Search the records for the string "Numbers", and show each line where it appears.

▶

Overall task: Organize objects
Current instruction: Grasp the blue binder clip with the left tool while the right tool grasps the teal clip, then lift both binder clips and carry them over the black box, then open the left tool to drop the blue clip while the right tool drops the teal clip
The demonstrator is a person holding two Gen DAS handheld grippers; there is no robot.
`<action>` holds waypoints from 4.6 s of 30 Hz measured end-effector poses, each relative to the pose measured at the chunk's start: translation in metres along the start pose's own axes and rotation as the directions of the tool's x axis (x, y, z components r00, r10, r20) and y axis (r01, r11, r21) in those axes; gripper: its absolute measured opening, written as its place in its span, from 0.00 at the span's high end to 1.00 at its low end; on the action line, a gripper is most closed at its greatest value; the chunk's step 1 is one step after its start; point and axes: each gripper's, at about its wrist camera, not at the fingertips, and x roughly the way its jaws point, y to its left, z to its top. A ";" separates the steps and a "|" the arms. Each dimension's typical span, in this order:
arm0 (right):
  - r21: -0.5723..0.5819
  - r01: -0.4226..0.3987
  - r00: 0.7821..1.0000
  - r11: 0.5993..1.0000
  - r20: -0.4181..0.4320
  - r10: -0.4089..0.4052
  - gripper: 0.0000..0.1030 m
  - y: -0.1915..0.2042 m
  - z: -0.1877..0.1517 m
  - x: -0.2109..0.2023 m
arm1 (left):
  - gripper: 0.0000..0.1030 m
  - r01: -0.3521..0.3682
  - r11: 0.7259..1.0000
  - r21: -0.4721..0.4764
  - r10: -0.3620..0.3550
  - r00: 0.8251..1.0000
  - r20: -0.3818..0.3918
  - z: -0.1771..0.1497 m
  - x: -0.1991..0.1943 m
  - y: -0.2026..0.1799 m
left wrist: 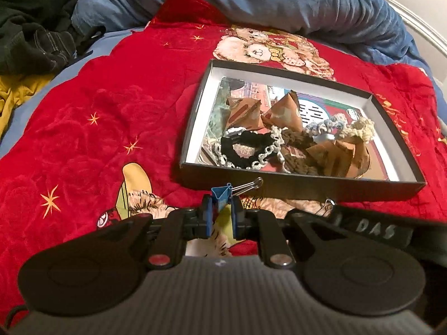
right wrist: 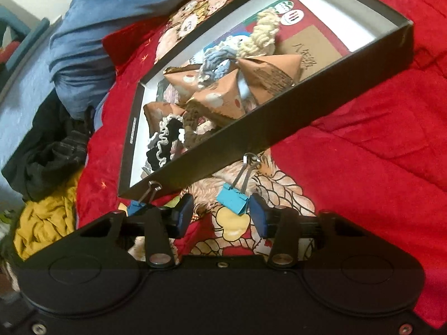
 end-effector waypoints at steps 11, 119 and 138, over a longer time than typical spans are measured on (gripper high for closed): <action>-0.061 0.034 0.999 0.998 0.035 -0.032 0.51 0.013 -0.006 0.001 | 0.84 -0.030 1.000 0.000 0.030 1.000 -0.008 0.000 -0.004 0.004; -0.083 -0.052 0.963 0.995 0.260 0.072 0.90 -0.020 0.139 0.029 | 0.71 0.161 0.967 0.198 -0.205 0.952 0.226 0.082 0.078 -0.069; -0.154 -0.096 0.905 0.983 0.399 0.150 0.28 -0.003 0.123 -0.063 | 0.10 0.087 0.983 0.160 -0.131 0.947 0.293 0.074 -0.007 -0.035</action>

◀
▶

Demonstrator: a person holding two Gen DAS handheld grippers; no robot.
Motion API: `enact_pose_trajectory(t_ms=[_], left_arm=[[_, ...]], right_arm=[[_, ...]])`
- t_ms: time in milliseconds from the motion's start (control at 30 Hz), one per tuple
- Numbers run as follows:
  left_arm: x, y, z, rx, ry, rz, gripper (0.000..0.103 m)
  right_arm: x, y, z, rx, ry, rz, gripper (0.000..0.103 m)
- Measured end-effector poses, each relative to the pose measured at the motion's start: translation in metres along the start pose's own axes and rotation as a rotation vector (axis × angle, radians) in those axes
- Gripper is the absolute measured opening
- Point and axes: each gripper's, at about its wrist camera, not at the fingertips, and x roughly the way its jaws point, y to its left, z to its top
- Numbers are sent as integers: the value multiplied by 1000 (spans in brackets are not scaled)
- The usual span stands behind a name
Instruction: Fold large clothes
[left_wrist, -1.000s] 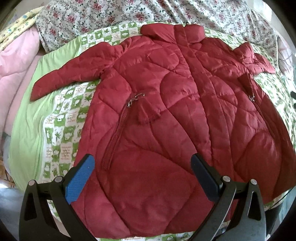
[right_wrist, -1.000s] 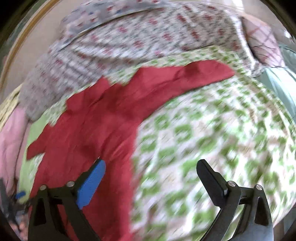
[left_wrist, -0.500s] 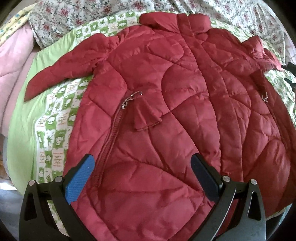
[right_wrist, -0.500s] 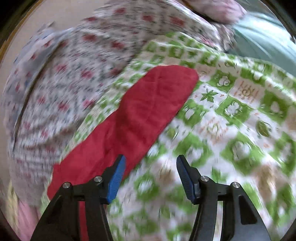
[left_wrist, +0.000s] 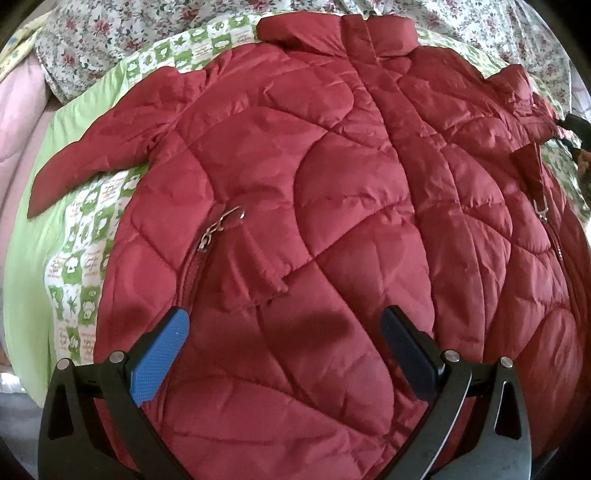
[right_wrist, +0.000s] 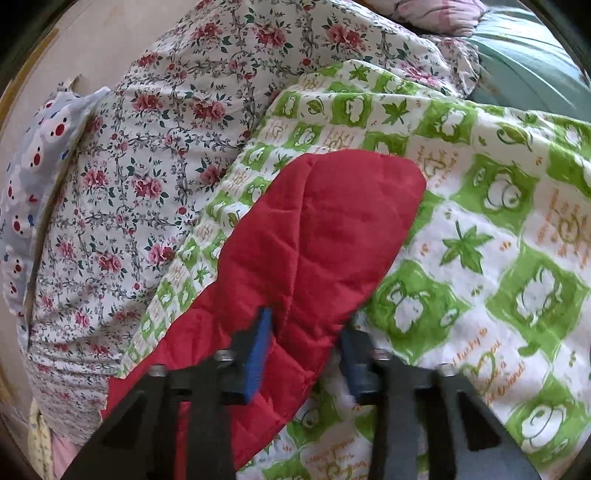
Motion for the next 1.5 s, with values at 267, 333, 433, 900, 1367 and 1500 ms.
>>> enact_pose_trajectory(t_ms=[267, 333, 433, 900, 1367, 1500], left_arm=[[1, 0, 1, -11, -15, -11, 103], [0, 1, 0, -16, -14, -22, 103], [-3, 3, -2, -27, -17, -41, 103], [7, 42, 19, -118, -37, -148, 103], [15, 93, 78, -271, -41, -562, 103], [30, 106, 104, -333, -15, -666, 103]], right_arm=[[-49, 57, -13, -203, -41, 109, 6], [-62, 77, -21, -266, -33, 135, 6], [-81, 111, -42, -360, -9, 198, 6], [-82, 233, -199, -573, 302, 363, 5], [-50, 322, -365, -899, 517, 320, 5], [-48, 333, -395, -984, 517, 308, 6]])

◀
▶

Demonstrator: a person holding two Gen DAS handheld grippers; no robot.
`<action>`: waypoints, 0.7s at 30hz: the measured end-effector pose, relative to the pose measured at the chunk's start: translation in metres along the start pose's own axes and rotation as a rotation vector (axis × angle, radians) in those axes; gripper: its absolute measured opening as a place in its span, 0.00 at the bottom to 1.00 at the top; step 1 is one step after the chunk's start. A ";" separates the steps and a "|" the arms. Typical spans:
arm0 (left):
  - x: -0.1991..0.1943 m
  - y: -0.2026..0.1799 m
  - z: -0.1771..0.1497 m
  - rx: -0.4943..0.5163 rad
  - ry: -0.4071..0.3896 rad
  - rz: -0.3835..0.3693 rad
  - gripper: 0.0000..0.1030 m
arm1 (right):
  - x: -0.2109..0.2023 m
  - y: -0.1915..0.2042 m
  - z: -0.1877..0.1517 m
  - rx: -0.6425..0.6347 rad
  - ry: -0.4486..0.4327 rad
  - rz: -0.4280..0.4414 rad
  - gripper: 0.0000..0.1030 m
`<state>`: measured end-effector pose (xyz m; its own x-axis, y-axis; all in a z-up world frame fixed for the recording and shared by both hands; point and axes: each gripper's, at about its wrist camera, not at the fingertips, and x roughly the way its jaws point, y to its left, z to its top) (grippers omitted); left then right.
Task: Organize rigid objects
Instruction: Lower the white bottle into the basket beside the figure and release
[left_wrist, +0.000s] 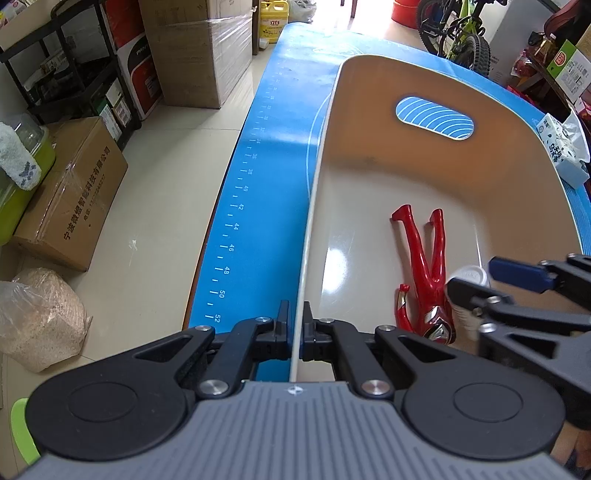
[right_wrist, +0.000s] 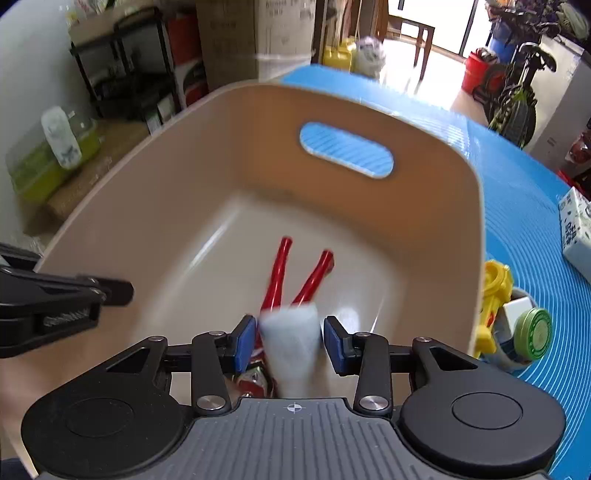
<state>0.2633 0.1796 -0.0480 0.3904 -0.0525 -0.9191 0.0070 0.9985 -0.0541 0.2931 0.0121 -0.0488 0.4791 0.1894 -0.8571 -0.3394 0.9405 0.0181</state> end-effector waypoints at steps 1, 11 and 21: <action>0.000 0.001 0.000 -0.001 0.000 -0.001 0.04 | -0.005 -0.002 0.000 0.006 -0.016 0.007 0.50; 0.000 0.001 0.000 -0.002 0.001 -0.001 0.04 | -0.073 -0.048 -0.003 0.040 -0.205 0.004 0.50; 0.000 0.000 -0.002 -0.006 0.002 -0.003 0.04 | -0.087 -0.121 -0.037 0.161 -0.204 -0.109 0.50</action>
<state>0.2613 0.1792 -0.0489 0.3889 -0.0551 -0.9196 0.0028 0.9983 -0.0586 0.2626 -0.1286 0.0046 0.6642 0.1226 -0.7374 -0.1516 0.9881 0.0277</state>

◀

- [SOLUTION]
- Numbers run as follows:
- Numbers are sent as integers: the value multiplied by 1000 (spans in brackets are not scaled)

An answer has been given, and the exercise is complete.